Required action: Tally the lines in the entries below where the string "provide" occurs. Reply with the total alone.

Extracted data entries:
BEGIN

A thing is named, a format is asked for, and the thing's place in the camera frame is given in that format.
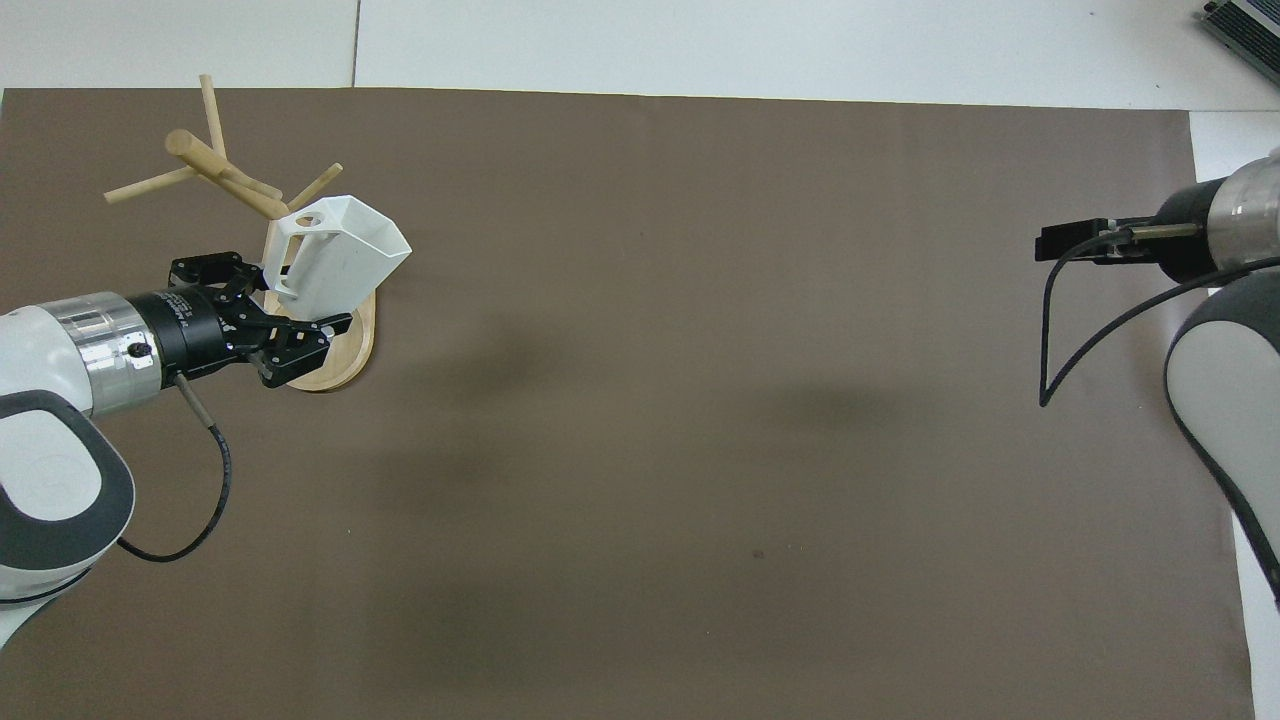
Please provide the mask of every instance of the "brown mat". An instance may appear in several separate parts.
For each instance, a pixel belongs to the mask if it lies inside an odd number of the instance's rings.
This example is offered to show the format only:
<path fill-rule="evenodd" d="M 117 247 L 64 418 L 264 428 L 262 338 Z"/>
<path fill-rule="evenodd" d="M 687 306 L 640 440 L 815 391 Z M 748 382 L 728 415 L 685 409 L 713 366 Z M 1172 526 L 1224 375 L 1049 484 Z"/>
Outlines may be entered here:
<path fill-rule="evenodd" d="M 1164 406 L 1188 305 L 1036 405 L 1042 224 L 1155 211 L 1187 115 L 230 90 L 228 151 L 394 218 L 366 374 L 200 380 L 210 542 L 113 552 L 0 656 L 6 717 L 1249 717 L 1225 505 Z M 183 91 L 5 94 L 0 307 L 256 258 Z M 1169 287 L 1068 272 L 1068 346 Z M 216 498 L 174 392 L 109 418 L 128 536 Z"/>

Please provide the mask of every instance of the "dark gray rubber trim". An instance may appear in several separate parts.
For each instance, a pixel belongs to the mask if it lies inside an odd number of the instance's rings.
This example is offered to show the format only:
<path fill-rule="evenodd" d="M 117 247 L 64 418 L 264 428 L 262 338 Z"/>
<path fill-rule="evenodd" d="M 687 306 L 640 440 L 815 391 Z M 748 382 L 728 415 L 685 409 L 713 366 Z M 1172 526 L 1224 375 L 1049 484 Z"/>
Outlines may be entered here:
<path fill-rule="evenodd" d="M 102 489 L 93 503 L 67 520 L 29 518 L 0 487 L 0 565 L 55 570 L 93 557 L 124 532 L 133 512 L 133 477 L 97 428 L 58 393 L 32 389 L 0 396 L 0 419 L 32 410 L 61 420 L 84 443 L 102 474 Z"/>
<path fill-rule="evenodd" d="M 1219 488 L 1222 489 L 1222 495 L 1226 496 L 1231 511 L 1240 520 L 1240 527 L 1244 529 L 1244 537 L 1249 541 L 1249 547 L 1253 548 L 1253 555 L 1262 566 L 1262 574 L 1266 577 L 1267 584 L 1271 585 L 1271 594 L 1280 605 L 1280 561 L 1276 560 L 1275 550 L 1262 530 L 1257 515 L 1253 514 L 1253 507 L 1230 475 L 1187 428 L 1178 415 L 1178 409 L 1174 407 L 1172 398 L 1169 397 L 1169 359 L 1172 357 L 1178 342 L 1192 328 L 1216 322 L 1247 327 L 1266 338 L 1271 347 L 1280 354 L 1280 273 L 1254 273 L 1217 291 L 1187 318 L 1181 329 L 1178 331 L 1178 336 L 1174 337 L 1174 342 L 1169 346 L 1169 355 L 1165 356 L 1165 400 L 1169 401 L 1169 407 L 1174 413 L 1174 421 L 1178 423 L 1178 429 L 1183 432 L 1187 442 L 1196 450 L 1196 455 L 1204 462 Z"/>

END

Solution: 2